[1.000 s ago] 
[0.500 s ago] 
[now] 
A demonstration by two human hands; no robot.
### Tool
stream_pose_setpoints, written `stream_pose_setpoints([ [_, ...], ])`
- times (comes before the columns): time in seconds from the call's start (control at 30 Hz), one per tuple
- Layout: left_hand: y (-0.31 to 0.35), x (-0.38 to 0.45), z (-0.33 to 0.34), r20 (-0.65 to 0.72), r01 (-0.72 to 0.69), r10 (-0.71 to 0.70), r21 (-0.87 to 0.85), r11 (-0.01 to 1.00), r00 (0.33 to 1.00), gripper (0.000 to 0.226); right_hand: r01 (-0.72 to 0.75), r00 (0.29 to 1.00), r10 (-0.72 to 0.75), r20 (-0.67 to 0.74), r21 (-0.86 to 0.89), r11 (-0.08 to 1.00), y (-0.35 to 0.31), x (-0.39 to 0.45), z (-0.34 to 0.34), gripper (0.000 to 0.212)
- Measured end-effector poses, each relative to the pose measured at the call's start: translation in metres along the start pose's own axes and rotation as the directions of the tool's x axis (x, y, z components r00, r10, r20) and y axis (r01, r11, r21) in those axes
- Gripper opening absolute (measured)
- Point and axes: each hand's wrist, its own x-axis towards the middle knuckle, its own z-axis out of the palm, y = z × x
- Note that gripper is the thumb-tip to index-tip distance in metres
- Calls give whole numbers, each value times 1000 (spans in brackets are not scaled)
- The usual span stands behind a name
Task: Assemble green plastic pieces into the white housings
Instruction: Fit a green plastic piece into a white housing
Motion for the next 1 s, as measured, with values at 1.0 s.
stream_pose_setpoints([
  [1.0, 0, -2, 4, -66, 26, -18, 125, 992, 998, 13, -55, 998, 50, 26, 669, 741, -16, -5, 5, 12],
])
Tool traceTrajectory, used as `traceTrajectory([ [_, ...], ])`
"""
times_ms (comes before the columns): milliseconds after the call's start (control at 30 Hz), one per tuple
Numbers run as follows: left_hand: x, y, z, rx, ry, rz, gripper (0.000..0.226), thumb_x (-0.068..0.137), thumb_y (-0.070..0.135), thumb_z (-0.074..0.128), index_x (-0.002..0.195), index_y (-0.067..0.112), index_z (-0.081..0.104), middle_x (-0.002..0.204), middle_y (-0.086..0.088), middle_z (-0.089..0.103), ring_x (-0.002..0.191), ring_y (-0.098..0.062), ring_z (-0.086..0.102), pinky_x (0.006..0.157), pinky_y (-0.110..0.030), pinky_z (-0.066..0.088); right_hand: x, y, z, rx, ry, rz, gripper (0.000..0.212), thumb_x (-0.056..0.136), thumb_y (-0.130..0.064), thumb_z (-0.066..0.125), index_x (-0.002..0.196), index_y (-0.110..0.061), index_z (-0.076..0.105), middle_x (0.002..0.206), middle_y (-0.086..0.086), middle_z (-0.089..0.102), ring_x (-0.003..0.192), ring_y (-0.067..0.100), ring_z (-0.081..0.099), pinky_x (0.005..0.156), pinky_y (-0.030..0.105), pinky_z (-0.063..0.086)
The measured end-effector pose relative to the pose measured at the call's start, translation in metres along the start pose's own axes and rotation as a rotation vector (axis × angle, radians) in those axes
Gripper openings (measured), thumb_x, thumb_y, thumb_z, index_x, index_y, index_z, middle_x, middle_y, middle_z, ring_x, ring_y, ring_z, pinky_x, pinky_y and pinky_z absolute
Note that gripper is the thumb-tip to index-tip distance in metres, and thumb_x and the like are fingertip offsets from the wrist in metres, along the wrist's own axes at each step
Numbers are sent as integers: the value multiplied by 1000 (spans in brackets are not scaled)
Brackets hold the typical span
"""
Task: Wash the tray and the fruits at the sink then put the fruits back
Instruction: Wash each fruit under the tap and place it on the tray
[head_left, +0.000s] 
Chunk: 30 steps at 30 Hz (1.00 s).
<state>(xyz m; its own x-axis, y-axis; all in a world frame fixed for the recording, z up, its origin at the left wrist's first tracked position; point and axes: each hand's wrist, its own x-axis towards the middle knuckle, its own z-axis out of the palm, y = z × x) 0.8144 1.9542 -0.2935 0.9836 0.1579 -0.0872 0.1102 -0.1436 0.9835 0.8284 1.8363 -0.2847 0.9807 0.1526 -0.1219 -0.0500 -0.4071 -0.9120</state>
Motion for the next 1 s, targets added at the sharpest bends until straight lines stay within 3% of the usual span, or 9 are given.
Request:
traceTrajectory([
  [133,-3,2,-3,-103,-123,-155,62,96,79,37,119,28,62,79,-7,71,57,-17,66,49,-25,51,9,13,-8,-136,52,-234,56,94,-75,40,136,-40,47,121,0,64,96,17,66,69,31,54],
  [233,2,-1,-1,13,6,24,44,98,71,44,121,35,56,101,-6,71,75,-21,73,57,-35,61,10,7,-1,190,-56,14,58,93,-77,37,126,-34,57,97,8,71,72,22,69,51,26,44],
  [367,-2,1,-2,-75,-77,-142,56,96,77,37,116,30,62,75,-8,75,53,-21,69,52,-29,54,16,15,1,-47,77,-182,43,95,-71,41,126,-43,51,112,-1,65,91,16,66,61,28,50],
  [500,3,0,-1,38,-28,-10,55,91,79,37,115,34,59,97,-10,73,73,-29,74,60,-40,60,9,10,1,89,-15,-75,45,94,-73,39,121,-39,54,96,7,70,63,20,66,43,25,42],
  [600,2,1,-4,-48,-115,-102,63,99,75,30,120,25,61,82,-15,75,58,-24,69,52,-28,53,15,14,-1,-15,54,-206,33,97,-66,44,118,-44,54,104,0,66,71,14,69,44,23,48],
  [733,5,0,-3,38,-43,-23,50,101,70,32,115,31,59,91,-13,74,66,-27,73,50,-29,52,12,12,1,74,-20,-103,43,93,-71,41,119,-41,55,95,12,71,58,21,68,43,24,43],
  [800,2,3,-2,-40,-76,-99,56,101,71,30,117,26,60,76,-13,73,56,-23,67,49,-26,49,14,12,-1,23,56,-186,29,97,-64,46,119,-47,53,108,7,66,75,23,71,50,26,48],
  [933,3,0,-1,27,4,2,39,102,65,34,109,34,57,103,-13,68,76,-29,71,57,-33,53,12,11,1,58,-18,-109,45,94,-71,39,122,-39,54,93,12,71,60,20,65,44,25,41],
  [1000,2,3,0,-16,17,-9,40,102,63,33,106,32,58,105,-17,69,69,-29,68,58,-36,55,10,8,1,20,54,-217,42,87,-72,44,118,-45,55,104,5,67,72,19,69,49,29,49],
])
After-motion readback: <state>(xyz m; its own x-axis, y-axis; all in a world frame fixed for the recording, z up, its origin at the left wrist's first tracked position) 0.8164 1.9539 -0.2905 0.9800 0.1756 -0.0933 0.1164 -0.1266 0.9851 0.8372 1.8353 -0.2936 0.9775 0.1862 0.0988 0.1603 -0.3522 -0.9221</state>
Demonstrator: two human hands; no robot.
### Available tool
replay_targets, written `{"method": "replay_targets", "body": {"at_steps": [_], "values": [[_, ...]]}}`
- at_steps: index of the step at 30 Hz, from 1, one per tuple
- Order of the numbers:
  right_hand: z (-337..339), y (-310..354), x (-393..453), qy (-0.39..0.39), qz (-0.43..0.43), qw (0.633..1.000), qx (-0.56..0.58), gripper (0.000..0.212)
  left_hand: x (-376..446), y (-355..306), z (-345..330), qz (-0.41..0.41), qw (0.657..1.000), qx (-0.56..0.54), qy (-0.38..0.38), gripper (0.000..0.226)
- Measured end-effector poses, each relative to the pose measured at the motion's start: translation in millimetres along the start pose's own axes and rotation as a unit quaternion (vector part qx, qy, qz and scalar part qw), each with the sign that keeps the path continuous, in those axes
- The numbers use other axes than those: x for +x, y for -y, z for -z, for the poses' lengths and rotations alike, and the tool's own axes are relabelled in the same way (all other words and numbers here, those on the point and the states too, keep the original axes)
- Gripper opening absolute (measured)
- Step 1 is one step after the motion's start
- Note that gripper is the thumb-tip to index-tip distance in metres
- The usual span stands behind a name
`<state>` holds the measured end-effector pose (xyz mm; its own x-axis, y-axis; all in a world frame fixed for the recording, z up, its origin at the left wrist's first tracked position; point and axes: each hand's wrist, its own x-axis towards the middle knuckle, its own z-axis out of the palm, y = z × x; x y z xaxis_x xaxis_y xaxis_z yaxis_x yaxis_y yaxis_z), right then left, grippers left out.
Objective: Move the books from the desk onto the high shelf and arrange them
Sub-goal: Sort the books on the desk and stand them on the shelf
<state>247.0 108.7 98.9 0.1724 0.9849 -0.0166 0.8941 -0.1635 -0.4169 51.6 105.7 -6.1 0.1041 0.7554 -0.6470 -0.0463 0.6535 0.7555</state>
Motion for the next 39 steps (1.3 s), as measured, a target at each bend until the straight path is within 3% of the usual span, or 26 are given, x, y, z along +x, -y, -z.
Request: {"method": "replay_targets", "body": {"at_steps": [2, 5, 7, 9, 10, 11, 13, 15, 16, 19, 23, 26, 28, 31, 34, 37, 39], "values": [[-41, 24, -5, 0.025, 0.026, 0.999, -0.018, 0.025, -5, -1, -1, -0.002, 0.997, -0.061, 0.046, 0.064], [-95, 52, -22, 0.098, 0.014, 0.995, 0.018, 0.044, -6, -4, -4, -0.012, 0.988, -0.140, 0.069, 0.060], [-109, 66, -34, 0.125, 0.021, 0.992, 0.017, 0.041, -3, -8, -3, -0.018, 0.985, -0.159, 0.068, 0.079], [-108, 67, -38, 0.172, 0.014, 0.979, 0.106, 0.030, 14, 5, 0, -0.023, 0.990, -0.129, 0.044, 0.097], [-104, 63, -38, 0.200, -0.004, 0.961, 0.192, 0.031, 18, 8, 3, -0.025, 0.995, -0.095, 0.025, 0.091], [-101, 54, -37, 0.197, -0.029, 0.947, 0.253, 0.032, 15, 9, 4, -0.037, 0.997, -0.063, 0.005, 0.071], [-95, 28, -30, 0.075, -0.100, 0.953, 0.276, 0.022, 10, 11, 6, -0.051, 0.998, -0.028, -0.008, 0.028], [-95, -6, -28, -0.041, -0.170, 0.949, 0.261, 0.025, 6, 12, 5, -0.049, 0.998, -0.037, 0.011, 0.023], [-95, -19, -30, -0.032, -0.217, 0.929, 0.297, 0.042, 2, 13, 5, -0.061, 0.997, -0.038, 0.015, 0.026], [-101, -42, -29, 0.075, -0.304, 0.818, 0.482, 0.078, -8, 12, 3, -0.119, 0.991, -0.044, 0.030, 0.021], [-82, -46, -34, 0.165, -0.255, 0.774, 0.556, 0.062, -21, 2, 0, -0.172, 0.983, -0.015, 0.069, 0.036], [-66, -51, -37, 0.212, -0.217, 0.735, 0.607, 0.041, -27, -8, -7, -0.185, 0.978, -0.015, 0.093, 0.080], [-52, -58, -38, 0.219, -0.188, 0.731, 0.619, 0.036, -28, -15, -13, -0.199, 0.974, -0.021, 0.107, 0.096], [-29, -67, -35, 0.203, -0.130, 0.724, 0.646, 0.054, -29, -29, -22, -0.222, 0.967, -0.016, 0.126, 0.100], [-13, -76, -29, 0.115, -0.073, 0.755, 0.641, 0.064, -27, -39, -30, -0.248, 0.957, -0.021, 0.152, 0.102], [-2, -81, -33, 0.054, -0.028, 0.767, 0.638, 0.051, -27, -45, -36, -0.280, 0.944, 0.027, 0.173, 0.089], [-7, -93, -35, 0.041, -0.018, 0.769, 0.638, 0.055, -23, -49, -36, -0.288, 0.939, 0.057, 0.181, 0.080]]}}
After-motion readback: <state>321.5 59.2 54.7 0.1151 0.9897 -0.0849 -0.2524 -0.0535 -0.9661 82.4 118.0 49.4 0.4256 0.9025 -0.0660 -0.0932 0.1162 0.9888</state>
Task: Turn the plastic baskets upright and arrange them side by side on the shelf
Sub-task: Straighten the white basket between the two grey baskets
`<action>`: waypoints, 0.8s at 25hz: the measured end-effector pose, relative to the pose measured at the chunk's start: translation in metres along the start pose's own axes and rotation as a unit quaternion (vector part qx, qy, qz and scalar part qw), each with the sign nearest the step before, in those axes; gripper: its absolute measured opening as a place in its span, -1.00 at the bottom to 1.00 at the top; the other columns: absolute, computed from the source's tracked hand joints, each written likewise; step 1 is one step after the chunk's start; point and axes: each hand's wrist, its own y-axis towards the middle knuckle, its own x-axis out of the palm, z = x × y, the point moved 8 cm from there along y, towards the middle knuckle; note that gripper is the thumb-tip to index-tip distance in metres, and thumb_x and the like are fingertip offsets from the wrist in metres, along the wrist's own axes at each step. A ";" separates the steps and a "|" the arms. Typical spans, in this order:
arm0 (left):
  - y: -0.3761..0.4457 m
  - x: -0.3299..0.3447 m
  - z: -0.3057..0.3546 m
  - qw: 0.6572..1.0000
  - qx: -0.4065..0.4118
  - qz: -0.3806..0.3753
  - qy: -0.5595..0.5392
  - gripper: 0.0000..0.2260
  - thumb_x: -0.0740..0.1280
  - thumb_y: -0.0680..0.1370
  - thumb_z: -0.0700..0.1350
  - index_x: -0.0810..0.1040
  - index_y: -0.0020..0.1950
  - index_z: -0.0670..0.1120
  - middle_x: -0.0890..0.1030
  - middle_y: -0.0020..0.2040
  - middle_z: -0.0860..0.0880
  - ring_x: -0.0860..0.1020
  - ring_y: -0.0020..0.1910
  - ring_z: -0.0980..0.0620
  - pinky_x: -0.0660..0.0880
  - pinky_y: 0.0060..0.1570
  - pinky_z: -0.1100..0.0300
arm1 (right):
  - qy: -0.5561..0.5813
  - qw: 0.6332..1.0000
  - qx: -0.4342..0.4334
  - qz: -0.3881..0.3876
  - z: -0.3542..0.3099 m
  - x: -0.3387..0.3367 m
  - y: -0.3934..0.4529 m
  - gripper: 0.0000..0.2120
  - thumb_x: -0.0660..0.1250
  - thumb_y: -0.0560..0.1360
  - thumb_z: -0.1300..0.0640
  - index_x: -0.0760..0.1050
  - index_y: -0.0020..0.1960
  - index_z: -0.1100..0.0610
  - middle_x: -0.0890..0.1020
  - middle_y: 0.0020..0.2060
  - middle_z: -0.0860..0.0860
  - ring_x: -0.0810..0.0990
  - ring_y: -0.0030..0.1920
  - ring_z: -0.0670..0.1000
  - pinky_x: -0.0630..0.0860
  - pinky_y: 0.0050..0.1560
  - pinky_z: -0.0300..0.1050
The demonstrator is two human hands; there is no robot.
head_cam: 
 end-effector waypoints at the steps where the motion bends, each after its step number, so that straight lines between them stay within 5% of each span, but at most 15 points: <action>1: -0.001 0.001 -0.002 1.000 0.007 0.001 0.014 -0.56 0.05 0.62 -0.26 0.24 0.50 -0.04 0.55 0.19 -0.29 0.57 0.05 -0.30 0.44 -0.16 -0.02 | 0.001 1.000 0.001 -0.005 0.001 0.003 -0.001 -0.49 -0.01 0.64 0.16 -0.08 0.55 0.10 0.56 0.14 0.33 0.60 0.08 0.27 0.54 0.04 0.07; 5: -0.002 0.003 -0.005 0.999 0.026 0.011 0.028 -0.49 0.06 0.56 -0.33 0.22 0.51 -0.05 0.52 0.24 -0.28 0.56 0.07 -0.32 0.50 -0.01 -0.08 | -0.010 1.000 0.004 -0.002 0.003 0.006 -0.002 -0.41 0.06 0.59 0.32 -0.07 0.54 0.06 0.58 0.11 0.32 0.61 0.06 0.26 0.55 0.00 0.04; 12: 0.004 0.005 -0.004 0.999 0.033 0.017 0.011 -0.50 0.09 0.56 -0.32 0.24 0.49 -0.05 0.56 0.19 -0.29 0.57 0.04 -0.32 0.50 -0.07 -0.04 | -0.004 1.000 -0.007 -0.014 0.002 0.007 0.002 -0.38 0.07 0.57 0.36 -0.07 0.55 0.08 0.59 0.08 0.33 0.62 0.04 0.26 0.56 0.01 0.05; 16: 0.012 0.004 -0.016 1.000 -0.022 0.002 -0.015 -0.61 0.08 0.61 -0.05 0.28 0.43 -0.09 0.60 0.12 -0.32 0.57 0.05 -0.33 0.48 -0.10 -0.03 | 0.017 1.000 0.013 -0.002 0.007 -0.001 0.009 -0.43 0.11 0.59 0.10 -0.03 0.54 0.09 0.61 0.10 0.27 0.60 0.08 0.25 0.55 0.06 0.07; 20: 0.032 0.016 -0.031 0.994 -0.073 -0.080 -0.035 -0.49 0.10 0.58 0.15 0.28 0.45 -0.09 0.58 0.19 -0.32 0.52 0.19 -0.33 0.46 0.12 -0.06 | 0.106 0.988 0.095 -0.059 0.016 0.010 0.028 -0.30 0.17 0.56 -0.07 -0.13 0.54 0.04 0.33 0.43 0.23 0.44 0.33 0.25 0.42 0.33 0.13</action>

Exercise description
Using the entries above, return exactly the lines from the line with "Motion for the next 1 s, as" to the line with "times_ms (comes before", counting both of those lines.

Written answer
Motion for the next 1 s, as measured, with values at 1.0 s.
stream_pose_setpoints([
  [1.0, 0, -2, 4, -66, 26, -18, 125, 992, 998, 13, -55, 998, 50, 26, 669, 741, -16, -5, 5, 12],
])
Tool traceTrajectory, used as `traceTrajectory([ [_, ...], ])`
"""
times_ms (comes before the columns): milliseconds after the call's start (control at 30 Hz), one per tuple

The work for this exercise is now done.